Herausgegeben von der Hansestadt Lübeck

Donnerstag, 14. Dezember 2017

Ausgabe vom 05. Oktober 2010

CDU beantragt Resolution zu UKSH

Autor: Peter Sünnenwold

CDU

In einem Resolutionsantrag für die Bürgerschaft forderte die CDU-Fraktion die Landesregierung dazu auf, voreilige Pläne für eine Privatisierung des Universitätsklinikums Schleswig-Holstein (UKSH) nicht umzusetzen. Das UKSH ist ein unerlässlicher Faktor für die Gesundheitswirtschaft in unserem Bundesland. Das Engagement der Mitarbeiter hat zudem bereits in der Vergangenheit bewiesen, dass sie den Konsolidierungskurs des Unternehmens unterstützen. Die Landesregierung hat dagegen zu keinem Zeitpunkt die Alternativlosigkeit einer Privatisierung deutlich machen können. Auch die Befürchtung, der Campus Lübeck könnte bei einer Privatisierung der beiden Standorte des Klinikums unverhältnismäßig benachteiligt werden, konnte weiterhin nicht ausgeräumt werden. Ohnehin lässt spätestens die geltende Tarifvereinbarung eine Privatisierung nicht zu.

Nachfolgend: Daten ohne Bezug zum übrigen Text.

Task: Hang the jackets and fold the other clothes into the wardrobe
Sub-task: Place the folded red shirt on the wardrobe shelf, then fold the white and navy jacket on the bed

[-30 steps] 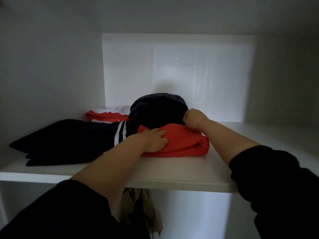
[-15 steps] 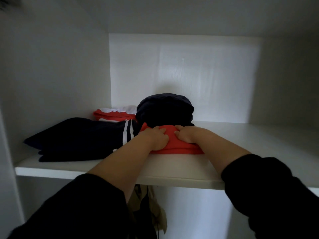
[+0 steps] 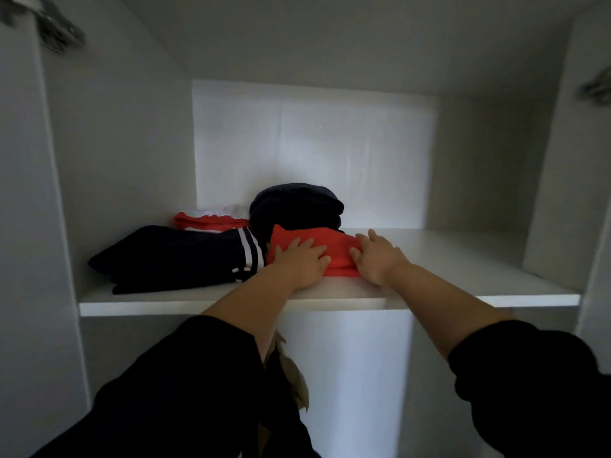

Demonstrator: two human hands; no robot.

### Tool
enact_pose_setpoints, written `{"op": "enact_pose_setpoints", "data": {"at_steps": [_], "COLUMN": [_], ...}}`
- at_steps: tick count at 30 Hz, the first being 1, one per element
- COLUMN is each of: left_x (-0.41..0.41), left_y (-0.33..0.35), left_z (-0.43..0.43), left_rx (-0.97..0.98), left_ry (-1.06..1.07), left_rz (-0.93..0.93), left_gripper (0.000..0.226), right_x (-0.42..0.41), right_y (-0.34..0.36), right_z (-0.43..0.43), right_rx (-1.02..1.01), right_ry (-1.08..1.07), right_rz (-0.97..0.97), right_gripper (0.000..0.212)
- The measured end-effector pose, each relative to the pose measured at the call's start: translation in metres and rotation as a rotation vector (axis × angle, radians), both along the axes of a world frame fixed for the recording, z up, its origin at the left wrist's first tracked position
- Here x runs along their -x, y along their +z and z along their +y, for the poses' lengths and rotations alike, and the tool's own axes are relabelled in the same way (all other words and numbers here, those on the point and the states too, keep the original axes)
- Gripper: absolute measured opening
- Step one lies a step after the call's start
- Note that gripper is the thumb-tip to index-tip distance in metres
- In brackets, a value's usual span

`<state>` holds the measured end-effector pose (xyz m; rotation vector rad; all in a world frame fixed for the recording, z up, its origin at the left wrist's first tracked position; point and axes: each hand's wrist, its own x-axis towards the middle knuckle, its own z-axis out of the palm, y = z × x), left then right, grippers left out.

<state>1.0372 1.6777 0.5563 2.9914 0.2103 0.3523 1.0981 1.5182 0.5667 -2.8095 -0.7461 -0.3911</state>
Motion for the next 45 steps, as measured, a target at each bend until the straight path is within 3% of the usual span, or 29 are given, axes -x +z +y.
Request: {"op": "enact_pose_setpoints", "data": {"at_steps": [9,13,17,26,35,45], "left_x": [0.061,0.103,0.167,0.403,0.693,0.899], "left_y": [-0.006,-0.006,-0.018,-0.092,-0.101,-0.158], "left_z": [-0.076,-0.132,-0.209,-0.448,-0.663,-0.85], "left_rx": [-0.105,-0.189,-0.115,0.033,0.053,0.078], "left_ry": [-0.16,-0.307,-0.476,-0.97,-1.506,-1.859], "left_rz": [-0.425,-0.532,-0.555,-0.48,-0.525,-0.449], "left_gripper": [0.057,0.065,0.068,0.069,0.069,0.069], "right_x": [0.085,0.149,0.238,0.563,0.909,1.138], "right_y": [0.005,0.0,-0.016,-0.078,-0.09,-0.156], "right_z": [-0.085,-0.141,-0.218,-0.437,-0.579,-0.715], "right_rx": [-0.157,-0.138,-0.064,0.152,0.238,0.136], "right_ry": [-0.252,-0.373,-0.525,-0.991,-1.484,-1.872], "right_rz": [-0.21,-0.347,-0.386,-0.303,-0.217,-0.063], "right_gripper": [0.051,0.052,0.055,0.055,0.055,0.055]}}
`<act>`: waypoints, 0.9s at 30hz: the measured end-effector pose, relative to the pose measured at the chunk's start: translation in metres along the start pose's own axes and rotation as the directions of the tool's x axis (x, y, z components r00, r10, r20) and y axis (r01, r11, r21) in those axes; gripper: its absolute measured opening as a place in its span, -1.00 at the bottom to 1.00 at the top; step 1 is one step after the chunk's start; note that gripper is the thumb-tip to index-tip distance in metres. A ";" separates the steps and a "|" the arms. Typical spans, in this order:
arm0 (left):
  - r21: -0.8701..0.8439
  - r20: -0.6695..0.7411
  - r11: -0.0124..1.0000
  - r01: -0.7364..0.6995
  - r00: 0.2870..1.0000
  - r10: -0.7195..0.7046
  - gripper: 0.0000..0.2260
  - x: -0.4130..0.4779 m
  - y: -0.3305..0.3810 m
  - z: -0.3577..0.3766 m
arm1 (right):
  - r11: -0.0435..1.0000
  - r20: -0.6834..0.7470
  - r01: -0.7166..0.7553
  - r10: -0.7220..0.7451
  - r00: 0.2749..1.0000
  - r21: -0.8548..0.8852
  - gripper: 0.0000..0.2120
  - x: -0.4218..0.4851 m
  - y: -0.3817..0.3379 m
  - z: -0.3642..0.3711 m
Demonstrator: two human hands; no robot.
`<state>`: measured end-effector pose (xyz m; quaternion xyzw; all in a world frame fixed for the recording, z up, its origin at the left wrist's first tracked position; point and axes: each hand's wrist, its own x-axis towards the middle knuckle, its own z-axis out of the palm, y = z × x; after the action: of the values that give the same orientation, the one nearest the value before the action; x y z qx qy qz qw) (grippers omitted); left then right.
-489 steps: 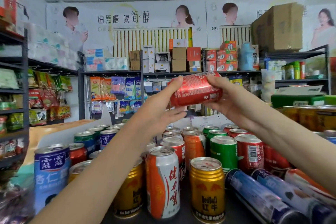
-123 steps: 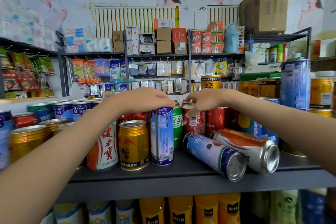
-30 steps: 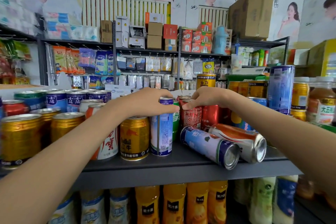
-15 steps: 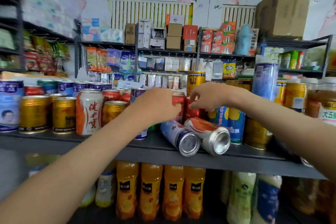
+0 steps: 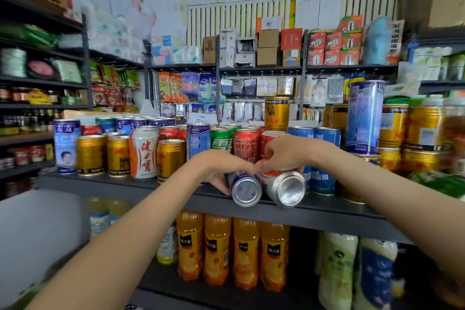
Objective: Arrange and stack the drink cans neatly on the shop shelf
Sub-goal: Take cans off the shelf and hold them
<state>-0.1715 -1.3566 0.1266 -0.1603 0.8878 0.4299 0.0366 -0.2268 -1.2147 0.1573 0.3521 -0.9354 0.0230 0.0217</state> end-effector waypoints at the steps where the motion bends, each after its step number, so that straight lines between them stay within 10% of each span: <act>1: -0.011 -0.010 1.000 -0.004 1.000 0.003 -0.79 -0.001 -0.002 0.000 | 1.000 0.007 -0.001 0.001 1.000 -0.005 -0.57 0.000 -0.001 0.001; 14: -0.212 -0.265 0.936 -0.281 0.938 0.222 -0.65 -0.017 -0.019 -0.012 | 1.000 -0.003 0.007 -0.007 1.000 -0.029 -0.29 -0.007 -0.009 0.012; 18: 0.127 -0.511 0.918 -0.376 0.768 0.386 -0.15 -0.011 -0.027 -0.008 | 0.999 -0.084 0.006 -0.003 0.996 0.035 -0.42 -0.008 -0.013 0.022; 27: 0.243 -0.596 0.881 -0.407 0.654 0.466 -0.11 0.002 -0.047 0.015 | 0.964 -0.313 0.112 -0.031 0.949 0.243 -0.16 -0.015 -0.013 0.040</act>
<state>-0.1600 -1.3725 0.0817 -0.0769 0.8761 0.3059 -0.3647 -0.2082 -1.2170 0.1168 0.3779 -0.8963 0.1977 0.1213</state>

Wir erwarten von der Landesregierung, sich an die von ihr gemachten Zusagen und Vereinbarungen zu halten. Jegliche Privatisierungspläne sollten daher mindestens bis zur Wahl des schleswig-holsteinischen Landtags im Jahre 2012 zurückgestellt und so eine breite öffentliche Debatte über die Zukunft des UKSH ermöglicht werden. Die Menschen im Land haben ein Recht darauf, über diese wichtige Frage im Rahmen einer Landtagswahl entscheiden zu können. Zu einer weiteren Verschiebung der notwendigen Investitionen an den beiden Standorten darf es bis dahin jedoch in keinem Fall kommen. Das UKSH, die medizinische Versorgungsqualität und die Erwartungen des Wissenschaftsstandorts Schleswig-Holstein lassen eine weitere Verzögerung nicht zu.